Tetlys 03-12-2015 03:43 PM

Did I just rm -rf my entire home dir? (data recovery)
 
Hi everyone, I hope you're all well, I've made a pretty stupid error and I hope someone can help, thanks for your time.

So, I had been warned by gnome and my package manager that my HDD was full which didn't seem right so I decided to look at Gnome's 'Disk Usage Analyzer' which made the problem appear obvious. There was apparently a complete 1.5TB copy of my home directory in the /srv/nfs/ directory, now I don't have much use for NFS anymore and I needed to install some software so I thought the solution was quite straightforward :rolleyes:, I cd'ed to /srv/nfs/ and rm -rf'ed the directory and figured that I would fix nfs at a later date. Now this seems to have deleted my actual home directory, which is completely empty and it looks to me like I've lost ~1.5TB of data.
So firstly, Is it actually this operation which deleted my home directory or did I manage to do this at some other point with some other command?
And secondly do I have any chance of recovering files? I tried to unmount the partition when I realised what I had done but I kept getting an error to the effect that the drive was busy at which point I rebooted and got the same error, so I unplugged the machine. Googling led me to extundelete but I don't have access to another linux machine at the moment, would this be my best chance?

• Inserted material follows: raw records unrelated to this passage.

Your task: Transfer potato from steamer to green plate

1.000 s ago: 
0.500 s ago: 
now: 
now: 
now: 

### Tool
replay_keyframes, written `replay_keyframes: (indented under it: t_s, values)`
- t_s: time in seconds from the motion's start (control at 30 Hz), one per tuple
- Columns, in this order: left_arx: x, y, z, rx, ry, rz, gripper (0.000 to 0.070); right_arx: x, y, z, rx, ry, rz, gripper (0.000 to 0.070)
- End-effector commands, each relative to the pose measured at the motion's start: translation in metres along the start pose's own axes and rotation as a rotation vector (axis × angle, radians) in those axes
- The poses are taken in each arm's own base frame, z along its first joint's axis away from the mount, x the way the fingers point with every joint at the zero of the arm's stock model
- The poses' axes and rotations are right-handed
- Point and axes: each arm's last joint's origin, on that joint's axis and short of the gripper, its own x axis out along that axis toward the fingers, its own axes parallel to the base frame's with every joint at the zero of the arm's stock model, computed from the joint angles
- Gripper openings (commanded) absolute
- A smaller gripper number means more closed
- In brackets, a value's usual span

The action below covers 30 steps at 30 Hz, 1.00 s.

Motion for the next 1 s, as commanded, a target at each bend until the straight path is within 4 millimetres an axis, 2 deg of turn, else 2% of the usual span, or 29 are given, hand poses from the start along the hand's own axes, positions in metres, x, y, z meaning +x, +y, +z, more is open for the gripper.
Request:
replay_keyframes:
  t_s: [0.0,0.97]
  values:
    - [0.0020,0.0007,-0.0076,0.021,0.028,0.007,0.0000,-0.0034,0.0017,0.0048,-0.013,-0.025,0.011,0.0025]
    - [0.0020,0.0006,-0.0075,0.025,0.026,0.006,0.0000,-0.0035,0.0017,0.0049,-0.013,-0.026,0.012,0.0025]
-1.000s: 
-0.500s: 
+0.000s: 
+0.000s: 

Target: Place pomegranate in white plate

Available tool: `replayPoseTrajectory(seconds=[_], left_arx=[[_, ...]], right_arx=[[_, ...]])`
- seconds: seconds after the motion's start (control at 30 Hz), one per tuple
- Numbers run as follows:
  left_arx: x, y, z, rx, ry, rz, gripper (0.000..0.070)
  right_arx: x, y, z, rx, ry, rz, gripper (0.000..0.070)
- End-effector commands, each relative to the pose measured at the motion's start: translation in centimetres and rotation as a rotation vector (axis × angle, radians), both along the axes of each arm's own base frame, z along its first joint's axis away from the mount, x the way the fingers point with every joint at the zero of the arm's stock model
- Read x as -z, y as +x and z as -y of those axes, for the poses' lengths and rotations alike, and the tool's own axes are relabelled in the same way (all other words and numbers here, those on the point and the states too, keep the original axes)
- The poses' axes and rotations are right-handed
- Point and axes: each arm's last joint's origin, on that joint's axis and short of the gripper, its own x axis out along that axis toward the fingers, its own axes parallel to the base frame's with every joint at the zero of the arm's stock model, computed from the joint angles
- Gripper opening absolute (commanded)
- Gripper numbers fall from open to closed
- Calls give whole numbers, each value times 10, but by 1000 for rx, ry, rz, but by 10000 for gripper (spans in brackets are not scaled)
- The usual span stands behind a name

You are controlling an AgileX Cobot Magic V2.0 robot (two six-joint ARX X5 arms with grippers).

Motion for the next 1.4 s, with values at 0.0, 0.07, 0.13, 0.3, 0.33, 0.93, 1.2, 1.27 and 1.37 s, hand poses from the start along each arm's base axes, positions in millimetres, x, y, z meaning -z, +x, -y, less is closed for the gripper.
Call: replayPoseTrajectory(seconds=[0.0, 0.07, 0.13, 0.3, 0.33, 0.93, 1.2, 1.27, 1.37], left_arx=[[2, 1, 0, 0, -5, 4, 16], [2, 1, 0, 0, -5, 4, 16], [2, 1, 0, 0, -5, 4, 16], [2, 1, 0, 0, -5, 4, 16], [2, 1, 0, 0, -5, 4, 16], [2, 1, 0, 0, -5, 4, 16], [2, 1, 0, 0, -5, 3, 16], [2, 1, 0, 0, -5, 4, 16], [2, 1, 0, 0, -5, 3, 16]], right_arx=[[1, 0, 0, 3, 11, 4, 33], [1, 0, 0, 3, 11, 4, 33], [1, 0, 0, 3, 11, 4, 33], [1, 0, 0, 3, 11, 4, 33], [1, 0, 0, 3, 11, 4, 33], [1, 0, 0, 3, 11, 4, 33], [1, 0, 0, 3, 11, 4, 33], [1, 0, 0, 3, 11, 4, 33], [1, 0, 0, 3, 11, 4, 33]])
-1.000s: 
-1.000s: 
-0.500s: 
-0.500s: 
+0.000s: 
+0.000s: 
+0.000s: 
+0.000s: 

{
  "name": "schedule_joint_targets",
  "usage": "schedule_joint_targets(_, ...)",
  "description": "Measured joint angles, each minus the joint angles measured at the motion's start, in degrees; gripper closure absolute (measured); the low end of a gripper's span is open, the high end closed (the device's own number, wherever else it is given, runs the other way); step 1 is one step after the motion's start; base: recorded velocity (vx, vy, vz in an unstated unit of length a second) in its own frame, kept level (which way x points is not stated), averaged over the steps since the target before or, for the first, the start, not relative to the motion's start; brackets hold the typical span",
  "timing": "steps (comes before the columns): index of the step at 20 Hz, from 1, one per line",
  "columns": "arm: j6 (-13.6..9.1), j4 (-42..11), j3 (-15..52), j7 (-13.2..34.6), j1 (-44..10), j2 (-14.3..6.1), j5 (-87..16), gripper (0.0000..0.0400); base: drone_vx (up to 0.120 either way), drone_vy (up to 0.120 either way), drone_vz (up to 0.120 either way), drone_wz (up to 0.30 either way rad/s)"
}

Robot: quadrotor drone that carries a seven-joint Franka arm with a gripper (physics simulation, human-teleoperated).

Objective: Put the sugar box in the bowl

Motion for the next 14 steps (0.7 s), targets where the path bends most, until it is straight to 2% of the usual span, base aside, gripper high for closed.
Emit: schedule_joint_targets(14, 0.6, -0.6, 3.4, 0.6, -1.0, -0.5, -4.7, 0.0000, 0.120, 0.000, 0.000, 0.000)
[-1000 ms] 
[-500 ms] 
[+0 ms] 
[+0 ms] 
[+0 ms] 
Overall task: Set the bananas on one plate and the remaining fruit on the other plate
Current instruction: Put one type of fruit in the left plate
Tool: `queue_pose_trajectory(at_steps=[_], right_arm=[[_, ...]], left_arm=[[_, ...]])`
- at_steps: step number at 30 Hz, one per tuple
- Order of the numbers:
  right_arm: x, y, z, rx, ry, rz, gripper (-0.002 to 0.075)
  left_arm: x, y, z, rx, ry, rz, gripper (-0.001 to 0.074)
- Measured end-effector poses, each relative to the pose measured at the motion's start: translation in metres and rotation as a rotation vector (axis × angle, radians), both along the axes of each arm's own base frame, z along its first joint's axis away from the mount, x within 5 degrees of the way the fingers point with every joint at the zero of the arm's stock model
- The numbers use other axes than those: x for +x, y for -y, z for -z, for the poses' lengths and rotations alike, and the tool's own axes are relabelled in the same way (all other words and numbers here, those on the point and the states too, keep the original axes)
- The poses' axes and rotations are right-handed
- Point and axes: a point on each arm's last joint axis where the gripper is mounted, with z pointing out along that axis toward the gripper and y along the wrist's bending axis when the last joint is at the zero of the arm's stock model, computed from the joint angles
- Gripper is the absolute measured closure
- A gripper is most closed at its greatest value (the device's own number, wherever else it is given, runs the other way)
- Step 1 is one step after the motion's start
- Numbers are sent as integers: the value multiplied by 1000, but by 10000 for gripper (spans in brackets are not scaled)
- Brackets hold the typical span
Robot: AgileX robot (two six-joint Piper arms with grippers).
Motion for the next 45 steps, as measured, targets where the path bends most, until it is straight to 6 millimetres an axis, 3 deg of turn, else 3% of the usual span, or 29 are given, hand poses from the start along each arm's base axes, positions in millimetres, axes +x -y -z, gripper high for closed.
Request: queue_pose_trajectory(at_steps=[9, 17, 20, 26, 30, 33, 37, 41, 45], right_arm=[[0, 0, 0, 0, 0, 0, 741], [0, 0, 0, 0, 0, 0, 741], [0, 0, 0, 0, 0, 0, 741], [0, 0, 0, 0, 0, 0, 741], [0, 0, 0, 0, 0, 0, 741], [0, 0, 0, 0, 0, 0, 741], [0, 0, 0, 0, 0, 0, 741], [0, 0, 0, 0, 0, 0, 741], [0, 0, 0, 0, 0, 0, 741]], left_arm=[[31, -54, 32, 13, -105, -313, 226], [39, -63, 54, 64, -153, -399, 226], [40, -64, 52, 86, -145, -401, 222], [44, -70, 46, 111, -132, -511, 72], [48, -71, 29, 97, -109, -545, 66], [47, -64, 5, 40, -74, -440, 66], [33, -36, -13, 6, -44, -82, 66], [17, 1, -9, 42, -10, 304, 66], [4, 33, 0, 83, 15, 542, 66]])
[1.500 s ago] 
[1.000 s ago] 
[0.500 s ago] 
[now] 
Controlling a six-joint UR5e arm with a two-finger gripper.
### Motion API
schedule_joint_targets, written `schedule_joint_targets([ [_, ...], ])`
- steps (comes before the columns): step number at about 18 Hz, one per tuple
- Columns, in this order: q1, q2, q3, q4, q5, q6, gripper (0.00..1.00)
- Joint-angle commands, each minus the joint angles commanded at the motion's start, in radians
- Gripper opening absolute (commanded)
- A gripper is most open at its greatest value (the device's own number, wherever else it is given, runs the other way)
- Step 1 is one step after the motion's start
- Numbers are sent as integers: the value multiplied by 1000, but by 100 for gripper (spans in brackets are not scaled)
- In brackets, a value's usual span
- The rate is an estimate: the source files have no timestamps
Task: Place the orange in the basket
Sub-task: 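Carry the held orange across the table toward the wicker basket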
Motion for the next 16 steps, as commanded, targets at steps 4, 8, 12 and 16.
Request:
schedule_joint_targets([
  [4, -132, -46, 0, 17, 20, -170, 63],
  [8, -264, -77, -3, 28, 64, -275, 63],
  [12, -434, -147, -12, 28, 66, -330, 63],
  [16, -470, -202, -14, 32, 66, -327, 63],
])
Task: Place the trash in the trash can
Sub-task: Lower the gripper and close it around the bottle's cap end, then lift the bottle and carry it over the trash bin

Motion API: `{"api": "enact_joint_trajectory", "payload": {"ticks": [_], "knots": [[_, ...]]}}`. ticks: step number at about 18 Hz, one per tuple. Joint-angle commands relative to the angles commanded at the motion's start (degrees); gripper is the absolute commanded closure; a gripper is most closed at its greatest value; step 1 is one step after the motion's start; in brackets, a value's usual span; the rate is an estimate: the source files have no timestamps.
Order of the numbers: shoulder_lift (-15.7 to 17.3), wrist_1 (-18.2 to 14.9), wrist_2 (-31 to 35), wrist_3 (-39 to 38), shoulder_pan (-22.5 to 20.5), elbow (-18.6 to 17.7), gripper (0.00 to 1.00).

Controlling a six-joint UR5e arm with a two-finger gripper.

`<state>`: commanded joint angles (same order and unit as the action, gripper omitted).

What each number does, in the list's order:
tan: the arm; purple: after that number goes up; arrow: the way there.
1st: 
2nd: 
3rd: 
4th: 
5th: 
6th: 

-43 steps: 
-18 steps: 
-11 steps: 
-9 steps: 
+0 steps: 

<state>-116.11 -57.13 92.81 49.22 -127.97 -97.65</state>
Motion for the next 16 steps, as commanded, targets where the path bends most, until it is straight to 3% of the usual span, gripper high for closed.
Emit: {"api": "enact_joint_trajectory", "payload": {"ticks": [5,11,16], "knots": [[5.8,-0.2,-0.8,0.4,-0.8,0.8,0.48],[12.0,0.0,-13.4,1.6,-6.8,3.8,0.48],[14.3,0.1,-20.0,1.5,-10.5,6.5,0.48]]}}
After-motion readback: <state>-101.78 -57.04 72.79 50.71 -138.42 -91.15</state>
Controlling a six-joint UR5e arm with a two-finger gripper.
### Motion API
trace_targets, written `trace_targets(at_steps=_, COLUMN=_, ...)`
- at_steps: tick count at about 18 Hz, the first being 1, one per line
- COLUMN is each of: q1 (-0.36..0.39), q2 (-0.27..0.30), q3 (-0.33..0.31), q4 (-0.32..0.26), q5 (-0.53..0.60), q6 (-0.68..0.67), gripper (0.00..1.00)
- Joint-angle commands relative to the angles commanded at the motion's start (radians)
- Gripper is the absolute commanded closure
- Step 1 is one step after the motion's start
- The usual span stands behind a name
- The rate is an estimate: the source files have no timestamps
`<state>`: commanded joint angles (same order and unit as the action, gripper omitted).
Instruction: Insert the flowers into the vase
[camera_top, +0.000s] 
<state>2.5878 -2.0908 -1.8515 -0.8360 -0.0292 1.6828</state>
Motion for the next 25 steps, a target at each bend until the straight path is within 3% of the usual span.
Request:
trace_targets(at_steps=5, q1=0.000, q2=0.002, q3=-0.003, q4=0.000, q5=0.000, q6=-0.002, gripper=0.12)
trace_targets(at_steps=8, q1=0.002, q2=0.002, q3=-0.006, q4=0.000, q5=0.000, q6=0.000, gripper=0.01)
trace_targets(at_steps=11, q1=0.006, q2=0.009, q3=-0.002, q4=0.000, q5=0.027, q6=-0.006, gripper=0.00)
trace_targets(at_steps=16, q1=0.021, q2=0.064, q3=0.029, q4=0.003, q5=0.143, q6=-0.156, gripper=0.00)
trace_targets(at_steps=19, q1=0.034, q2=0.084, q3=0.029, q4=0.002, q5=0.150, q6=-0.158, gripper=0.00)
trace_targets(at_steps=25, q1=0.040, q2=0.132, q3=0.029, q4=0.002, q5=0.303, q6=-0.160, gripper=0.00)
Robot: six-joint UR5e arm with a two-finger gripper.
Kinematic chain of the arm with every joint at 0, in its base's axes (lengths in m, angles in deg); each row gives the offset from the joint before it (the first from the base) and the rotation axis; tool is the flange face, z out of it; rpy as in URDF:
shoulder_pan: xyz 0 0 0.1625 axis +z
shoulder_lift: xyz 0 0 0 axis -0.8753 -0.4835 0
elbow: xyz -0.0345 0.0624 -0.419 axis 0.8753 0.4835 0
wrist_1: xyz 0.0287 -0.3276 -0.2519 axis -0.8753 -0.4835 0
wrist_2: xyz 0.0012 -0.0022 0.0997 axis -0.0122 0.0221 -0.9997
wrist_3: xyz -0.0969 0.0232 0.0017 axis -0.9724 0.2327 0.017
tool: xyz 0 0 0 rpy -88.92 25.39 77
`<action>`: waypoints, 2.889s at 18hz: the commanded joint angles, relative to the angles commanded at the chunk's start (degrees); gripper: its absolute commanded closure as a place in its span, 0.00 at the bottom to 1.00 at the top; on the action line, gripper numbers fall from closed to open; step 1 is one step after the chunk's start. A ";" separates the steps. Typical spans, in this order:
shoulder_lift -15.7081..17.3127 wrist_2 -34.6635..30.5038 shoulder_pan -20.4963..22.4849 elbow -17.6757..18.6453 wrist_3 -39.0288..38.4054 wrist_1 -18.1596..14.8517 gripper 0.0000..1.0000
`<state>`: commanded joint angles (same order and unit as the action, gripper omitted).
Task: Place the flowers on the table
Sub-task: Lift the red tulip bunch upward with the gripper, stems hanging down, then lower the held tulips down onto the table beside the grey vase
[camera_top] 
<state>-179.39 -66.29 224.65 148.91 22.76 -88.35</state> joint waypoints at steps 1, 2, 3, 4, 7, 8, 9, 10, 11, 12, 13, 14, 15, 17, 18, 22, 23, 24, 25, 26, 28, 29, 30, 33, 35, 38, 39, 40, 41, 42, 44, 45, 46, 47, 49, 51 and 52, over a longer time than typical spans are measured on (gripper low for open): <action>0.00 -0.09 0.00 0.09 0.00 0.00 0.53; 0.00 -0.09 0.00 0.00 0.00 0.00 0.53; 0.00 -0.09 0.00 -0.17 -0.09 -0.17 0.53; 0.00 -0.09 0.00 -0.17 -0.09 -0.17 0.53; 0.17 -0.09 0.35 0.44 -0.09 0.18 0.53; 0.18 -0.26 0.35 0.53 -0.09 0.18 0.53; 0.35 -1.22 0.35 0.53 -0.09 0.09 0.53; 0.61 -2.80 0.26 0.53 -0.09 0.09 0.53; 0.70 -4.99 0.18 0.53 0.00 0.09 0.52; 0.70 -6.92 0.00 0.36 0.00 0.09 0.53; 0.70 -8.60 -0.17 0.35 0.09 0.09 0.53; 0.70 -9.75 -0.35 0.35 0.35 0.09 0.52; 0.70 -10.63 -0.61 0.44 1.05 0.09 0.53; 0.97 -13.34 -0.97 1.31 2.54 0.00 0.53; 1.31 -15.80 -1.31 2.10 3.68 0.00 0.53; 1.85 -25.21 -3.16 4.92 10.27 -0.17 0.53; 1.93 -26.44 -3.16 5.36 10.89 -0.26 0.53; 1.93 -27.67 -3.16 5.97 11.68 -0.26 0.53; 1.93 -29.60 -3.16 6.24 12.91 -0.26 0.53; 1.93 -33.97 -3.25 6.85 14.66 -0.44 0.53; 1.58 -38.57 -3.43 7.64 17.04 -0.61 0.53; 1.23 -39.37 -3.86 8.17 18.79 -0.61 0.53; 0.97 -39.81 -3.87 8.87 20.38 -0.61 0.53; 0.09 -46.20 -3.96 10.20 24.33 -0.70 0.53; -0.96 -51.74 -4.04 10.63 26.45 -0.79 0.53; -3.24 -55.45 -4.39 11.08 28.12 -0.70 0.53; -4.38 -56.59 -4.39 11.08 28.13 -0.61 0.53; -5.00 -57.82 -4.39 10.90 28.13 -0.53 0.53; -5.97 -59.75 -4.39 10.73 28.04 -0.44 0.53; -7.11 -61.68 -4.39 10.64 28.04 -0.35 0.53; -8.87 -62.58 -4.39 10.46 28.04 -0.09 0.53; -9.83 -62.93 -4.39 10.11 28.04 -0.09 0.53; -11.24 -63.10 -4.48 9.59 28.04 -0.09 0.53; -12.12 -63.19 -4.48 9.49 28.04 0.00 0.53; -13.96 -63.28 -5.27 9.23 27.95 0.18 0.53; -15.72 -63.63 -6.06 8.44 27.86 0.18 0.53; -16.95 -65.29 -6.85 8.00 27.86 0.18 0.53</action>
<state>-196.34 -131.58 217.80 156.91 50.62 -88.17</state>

Thanks again for any replies.

suicidaleggroll 03-12-2015 04:10 PM

Chances are /srv/nfs was just a link (bind mount? nfs mount?) to your home directory, so they were one and the same. When you deleted one, it deleted the other, since they were the same all along.

How big is your disk? How big did the disk utility say /home was? If you only have a 2 TB disk and it said both /srv/nfs and /home were each 1.5 TB, it should have been pretty obvious that there's some linking going on.

Either way, step one in this scenario is to unmount the hard drive and do NOT re-mount it until you're ready to lose everything that's on it. It looks like this is essentially what you did, so that's good.

Now, you need to get yourself an external drive with enough capacity to hold everything on the drive you want to recover. Boot up a live CD/DVD/USB, do NOT mount the "deleted" drive, and use testdisk/photorec to try and recover what you can off of the platters, dumping the rescued files to the external drive. Start with testdisk since it's better at preserving file names, if it's not successful photorec does work, but you'll lose your names (the files will be named after the inode in which they were found).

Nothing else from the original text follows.